A case of GETSHELL Analysis and early warning at the Front desk of typecho 04/23 Update SLTechnology News&Howtos

A case of GETSHELL Analysis and early warning at the Front desk of typecho

2025-04-23 Update From: SLTechnology News&Howtos shulou NAV: SLTechnology News&Howtos > Internet Technology >

Shulou(Shulou.com)06/01 Report--

This article mainly introduces the typecho foreground GETSHELL analysis early warning case, has a certain reference value, interested friends can refer to, I hope you can learn a lot after reading this article, the following let the editor take you to understand it.

0x01 vulnerability description

The serialization string passed in by the user is directly processed in the if` judgment of install.php, and a complete pop execution chain can be found in the existing framework to cause arbitrary php command execution.
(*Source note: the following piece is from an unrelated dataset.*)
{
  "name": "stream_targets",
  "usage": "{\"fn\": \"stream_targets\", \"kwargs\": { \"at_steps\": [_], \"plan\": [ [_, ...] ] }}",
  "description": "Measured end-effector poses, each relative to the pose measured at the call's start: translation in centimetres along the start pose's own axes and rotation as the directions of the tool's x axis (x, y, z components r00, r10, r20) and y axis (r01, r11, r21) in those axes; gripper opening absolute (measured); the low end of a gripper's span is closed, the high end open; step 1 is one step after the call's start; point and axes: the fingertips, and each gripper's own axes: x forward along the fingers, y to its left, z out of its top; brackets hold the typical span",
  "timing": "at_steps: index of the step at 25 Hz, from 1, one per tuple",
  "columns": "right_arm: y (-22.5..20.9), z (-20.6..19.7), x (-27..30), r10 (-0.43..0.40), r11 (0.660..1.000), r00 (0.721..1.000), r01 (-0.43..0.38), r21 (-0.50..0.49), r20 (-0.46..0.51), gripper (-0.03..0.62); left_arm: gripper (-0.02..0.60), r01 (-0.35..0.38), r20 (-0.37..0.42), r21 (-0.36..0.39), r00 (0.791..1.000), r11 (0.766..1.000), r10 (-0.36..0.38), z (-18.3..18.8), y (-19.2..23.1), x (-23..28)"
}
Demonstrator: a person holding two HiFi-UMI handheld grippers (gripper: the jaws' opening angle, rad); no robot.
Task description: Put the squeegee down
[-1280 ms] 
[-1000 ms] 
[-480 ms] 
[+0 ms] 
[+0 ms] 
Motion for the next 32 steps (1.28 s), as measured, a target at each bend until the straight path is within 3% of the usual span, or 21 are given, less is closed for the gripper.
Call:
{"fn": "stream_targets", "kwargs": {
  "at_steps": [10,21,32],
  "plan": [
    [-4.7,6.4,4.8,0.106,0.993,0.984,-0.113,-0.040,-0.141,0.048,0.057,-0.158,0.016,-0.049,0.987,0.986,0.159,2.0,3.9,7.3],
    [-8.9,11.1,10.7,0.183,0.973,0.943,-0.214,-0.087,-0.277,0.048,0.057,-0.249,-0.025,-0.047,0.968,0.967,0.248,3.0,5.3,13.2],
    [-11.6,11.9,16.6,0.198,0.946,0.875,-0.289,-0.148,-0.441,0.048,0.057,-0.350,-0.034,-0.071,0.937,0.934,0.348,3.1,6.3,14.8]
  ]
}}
Impact of 0x02 vulnerability attack surface

Influence surface

Almost all typecho on the market that are not up-to-date are affected by this vulnerability.

Affect the version

Gitcommit 242fc1a4cb3d6076505f851fdcd9c1bbf3e431a5

Almost all previous versions

Repair version

Gitcommite277141c974cd740702c5ce73f7e9f382c18d84e

Future commit

0x03 repair scheme

Vulnerability code

As you can expect here, there should be no developers who obviously write dangerous operations in _ _ constract ().

So when you turn to string concatenation,

Look for the following _ _ toString ()

In fact, only three class have this _ _ toString ()

Var/Typecho/Feed.php

Var/Typecho/Config.php

Var/Typecho/Db/Query.php

There are roughly several calls to this

Php

$item ['xxx']

$item ['xxx']-> $yyyy

$this- >

There can be some new thinking from this point.
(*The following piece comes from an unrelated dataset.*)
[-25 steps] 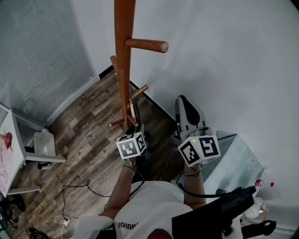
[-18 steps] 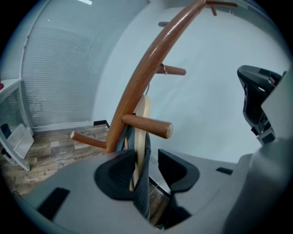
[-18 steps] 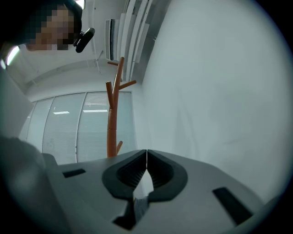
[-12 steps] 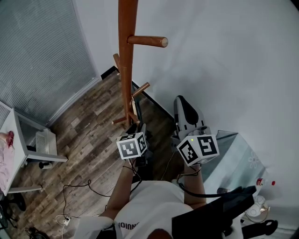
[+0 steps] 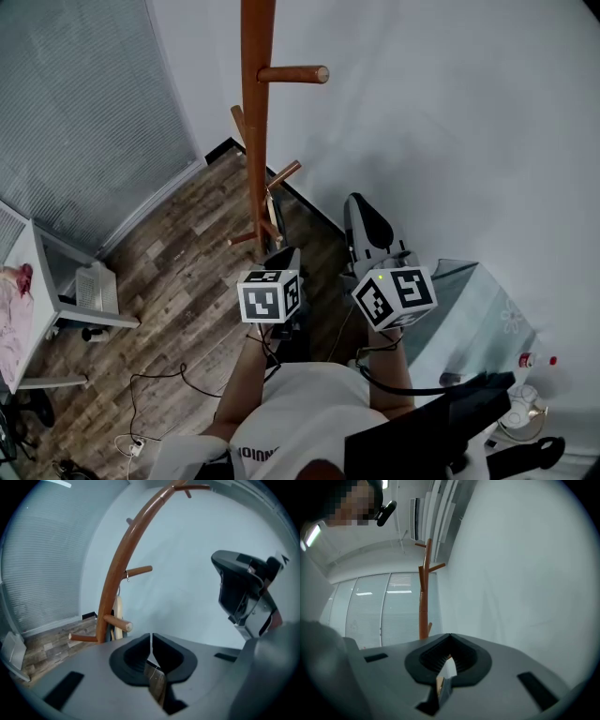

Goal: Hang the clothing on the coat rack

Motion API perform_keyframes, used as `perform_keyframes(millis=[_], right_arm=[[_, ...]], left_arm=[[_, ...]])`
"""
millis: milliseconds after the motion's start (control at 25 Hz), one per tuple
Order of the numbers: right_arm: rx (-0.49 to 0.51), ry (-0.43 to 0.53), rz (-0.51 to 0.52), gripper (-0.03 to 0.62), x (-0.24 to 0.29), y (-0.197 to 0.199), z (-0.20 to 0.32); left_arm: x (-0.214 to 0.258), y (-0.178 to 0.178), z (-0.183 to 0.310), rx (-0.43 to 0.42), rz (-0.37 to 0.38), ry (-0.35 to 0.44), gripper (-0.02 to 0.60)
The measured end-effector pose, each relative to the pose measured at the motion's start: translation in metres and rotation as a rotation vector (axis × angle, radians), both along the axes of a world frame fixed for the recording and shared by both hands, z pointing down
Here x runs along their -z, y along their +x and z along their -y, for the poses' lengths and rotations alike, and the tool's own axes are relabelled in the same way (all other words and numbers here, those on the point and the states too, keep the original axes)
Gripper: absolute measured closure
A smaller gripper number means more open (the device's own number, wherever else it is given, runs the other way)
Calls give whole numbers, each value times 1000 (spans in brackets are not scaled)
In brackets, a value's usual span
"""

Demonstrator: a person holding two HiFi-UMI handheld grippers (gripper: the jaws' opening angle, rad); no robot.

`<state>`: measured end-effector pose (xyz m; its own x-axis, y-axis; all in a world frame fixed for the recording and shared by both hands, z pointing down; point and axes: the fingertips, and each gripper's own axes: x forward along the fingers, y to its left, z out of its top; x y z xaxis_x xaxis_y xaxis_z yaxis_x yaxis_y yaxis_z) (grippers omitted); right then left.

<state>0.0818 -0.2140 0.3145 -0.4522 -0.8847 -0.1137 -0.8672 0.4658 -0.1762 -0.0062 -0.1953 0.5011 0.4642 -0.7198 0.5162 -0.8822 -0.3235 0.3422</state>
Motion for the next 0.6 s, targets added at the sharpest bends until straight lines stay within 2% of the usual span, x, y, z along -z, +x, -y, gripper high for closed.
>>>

Because it is deserialization, we can also control the properties in the object, so now look for the _ _ get () method

Php

Class Typecho_Config implements Iterator

Class IXR_Client

Class Typecho_Plugin

Class Widget_Themes_Edit extends Widget_Abstract_Options implements Widget_Interface_Do

Class Typecho_Date

Class Typecho_Request

Abstract class Typecho_Widget

Class Typecho_Widget_Helper_Layout

There are so many functions with _ _ get () method

There is a place that is completely unaltered.

Then the constructed specified code is executed directly by the call_user_func

0x04 attacks utilize Analysis Playload Generation

Php

Welcome to subscribe "Shulou Technology Information " to get latest news, interesting things and hot topics in the IT industry, and controls the hottest and latest Internet news, technology news and IT industry trends.

*The comments in the above article only represent the author's personal views and do not represent the views and positions of this website. If you have more insights, please feel free to contribute and share.